The disclosure relates generally to a method and apparatus for reconstructing video frames that include missing pixels as a result of video stabilization techniques.
Videos captured using video cameras which are unstable, either as a result of movement of a human hand supporting the camera or movement of another supporting structure such as a helicopter or other mobile platform, typically suffer from significant image motion or shaking. The undesirable motion may result from camera displacement (i.e., vertical and/or lateral motion), rotation, and/or zooming. Mechanical methods of camera stabilization cannot entirely eliminate the undesirable motion, and are typically very expensive to employ. Thus, software implemented video stabilization or motion compensation techniques are frequently used in video playback and/or processing devices wherein the frames of video are transformed to eliminate unintended image movement due to camera displacement, rotation and/or zooming. Unfortunately, as a result of this transformation, areas in the transformed frames may include missing pixels, often around the borders of the frames for reasons described below.

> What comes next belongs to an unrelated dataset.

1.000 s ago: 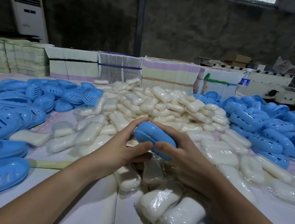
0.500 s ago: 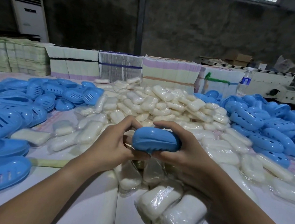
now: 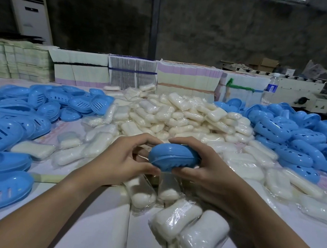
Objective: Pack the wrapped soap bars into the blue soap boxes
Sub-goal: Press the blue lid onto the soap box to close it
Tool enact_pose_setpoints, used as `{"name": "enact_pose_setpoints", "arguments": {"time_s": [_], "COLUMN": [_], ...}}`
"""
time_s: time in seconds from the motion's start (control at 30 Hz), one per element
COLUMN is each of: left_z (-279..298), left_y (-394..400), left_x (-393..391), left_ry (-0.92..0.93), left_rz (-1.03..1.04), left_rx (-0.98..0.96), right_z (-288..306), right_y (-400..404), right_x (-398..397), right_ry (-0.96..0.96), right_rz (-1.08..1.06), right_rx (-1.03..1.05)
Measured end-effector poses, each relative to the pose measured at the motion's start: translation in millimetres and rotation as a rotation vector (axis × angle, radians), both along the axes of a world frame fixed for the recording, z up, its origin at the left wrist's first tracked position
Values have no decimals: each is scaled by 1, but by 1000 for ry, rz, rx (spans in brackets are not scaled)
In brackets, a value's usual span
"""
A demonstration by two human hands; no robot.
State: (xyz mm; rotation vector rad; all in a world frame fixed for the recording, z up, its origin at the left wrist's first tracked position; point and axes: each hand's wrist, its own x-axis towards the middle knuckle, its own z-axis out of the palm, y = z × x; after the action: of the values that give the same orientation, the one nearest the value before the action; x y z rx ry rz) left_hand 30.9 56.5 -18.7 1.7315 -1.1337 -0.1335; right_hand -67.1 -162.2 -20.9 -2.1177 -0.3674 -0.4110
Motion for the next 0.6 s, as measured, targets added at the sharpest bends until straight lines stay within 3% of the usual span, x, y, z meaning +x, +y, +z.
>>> {"name": "enact_pose_setpoints", "arguments": {"time_s": [0.13, 0.47, 0.6], "left_z": [-3, -11, -13], "left_y": [-1, -8, -8], "left_x": [3, 2, 3], "left_ry": [6, -119, -68], "left_rz": [10, 98, 98], "left_rx": [-13, -40, -109], "right_z": [-2, 0, 1], "right_y": [0, 6, -1], "right_x": [5, 4, 5], "right_ry": [-14, -92, -74], "right_rz": [-4, 19, 1], "right_rx": [-59, 29, 69]}}
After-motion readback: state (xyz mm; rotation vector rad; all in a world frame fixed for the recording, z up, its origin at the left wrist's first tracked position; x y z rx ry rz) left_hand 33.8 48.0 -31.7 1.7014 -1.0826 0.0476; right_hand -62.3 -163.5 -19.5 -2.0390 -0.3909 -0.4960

Various approaches exist for reconstructing the missing pixels in video frames that have been transformed to compensate for undesired camera motion. One approach includes frame zooming or cropping, wherein the transformed frames are reduced in size such that the missing pixels in border areas of the frames are eliminated from the outputted frames. Using this approach, however, also results in a loss of content along the border areas of the frames, as well as a reduction in image resolution.
In another approach, sometimes referred to as pixel mirroring or border extension, missing pixels along a border of a frame are filled in using adjacent pixels in the image or by repeating pixels at the image border to the edge of the frame. While blank areas in the transformed frames are filled using this approach, the content used for the missing pixels is not representative of the actual image, and visible artifacts are typically produced.
In yet another approach, image mosaics are constructed by accumulating neighboring frames and stitching areas from those frames over the missing areas in a current frame. This mosaicing or image stitching produces good results for static scenes, but, due to the geometric transformation model typically employed, generates visible artifacts such as unnatural discontinuities when used for dynamic scenes.
Finally, another approach called exhaustive searching requires storage of a long history of past frames and includes a comparison of all pixels in a current frame to all of the pixels in preceding frames to substitute pixels in prior frames for missing pixels in the current frame. This approach can provide satisfactory image reconstruction, but it requires significant storage capacity, very high processing power and relatively long processing time. Consequently, the exhaustive search approach is cost prohibitive for some applications from a memory and processing standpoint, and cannot be used to perform real-time video reconstruction.
Accordingly, there exists a need for an improved method and apparatus for reconstructing motion compensated video frames that addresses one or more of the above-noted drawbacks.